▶ **PROBLEM DESCRIPTION**: Include in the output exactly the lines from the opening of the data through the line containing "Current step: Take", and nothing more.

(Stored data entries)

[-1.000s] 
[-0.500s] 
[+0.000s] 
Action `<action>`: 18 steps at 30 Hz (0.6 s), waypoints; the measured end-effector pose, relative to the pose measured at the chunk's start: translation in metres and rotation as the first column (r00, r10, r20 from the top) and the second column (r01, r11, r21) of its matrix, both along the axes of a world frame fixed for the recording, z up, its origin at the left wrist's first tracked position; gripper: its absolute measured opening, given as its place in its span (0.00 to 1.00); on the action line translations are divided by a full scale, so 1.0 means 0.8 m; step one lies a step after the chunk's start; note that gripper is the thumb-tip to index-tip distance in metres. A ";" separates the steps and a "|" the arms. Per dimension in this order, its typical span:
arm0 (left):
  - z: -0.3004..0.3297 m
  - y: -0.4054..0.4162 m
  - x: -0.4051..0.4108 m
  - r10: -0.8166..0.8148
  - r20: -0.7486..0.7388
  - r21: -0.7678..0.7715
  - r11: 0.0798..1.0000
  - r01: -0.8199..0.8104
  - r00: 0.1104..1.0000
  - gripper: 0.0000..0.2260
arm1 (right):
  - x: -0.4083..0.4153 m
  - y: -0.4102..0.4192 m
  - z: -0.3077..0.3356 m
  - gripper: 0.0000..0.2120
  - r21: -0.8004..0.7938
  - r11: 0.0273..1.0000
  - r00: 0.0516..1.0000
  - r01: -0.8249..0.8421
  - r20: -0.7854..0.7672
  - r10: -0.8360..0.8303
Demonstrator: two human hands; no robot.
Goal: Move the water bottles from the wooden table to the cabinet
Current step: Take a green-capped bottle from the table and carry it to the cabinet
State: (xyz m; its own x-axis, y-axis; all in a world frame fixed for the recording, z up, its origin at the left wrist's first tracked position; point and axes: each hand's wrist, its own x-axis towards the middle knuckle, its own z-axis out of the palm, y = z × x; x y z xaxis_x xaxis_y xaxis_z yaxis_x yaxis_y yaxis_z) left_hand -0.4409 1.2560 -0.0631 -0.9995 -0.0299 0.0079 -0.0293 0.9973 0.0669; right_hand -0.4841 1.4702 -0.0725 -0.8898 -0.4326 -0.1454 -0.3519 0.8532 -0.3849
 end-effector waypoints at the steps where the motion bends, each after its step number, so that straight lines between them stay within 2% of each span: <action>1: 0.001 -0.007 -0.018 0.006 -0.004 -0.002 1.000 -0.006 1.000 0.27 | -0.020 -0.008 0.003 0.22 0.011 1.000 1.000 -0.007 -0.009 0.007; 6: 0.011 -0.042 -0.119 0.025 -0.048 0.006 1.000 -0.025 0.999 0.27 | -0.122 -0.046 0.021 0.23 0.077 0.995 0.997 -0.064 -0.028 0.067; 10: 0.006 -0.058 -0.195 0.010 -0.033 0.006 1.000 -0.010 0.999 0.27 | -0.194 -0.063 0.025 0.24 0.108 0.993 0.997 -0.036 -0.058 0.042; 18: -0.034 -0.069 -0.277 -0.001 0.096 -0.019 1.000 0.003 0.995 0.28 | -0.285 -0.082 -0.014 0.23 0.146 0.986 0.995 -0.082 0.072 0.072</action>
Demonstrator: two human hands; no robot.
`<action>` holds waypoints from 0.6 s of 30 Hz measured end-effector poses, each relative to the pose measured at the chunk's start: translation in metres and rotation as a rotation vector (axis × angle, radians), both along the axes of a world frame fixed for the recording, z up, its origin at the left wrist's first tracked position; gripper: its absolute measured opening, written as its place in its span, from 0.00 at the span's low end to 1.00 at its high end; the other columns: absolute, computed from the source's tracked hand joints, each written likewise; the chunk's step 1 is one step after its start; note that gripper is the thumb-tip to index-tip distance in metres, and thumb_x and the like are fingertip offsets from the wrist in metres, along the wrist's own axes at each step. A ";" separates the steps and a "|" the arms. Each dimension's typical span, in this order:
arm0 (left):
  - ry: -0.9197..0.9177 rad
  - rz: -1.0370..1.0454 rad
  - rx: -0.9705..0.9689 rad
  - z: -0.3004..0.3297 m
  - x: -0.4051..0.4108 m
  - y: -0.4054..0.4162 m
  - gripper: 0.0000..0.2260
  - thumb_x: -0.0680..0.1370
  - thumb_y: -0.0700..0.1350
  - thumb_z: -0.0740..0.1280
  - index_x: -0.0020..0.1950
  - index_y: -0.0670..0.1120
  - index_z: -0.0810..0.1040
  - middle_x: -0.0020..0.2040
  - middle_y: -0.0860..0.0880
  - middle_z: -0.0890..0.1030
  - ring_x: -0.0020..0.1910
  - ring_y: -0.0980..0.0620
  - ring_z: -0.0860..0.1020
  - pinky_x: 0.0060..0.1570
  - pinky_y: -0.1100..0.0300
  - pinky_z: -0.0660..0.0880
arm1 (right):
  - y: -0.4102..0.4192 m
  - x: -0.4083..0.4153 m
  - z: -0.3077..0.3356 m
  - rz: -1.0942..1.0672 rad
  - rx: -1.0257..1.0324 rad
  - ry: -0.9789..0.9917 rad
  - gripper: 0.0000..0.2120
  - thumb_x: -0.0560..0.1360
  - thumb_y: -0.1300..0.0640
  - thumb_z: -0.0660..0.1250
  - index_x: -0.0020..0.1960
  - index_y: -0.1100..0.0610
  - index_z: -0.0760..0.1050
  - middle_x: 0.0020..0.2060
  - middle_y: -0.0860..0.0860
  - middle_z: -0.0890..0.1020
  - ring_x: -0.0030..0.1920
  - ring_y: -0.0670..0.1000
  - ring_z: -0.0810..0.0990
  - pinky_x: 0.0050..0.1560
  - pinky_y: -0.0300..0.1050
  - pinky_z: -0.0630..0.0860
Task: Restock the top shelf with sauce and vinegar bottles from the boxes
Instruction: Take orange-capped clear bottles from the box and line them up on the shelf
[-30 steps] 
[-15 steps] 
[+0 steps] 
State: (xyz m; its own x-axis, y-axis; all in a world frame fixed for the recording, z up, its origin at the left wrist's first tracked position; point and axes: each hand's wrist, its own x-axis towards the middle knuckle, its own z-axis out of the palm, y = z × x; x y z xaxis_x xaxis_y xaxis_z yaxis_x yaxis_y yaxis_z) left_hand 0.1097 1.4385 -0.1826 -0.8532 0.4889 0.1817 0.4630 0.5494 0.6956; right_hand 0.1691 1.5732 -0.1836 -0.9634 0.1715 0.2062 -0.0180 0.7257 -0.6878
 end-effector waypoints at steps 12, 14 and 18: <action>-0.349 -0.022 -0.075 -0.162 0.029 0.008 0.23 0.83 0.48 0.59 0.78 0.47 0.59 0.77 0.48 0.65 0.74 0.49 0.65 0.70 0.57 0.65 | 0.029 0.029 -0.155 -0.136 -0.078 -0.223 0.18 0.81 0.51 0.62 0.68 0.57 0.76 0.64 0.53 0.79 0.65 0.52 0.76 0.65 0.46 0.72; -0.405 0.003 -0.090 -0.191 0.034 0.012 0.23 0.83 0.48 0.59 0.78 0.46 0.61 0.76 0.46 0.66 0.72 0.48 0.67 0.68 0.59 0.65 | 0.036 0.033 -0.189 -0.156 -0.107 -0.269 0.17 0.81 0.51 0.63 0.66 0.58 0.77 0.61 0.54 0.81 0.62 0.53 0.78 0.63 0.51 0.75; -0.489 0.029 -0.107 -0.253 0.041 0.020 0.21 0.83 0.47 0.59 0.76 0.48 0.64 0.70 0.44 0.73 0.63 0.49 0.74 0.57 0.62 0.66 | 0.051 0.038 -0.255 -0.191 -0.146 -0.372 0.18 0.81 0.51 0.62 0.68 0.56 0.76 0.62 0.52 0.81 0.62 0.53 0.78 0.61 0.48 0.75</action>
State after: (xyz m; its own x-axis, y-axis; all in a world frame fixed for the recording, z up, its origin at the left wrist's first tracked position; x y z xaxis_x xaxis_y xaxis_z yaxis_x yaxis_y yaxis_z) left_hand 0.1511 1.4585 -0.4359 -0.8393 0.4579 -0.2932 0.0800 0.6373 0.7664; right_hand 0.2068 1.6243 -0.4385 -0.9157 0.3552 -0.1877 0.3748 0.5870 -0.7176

▶ **EXPECTED ANSWER**:
[-1.000s] 
[-0.500s] 
[+0.000s] 
Action `<action>`: 18 steps at 30 Hz (0.6 s), waypoints; the measured end-effector pose, relative to the pose measured at the chunk's start: translation in metres and rotation as the first column (r00, r10, r20 from the top) and the second column (r01, r11, r21) of its matrix, both along the axes of a world frame fixed for the recording, z up, its origin at the left wrist's first tracked position; gripper: its absolute measured opening, given as its place in its span (0.00 to 1.00); on the action line translations are divided by a full scale, so 1.0 means 0.8 m; step one lies a step after the chunk's start; note that gripper is the thumb-tip to index-tip distance in metres. A ";" separates the steps and a "|" the arms. Per dimension in this order, its typical span:
arm0 (left):
  - z: -0.3004..0.3297 m
  - y: -0.4054..0.4162 m
  - x: -0.4051..0.4108 m
  - r10: -0.8166..0.8148
  - r20: -0.7486..0.7388
  - r21: -0.7678..0.7715
  - r11: 0.0798..1.0000
  - r01: -0.8199..0.8104
  - r00: 0.1104..1.0000
  - gripper: 0.0000..0.2260
arm1 (right):
  - x: -0.4083..0.4153 m
  - y: -0.4102..0.4192 m
  - z: -0.3077..0.3356 m
  - gripper: 0.0000..0.2120
  - r21: -0.8004..0.7938
  - r11: 0.0273..1.0000
  - r00: 0.0516..1.0000
  - r01: -0.8249..0.8421
  - r20: -0.7854..0.7672
  - r10: -0.8360..0.8303
Demonstrator: two human hands; no robot.
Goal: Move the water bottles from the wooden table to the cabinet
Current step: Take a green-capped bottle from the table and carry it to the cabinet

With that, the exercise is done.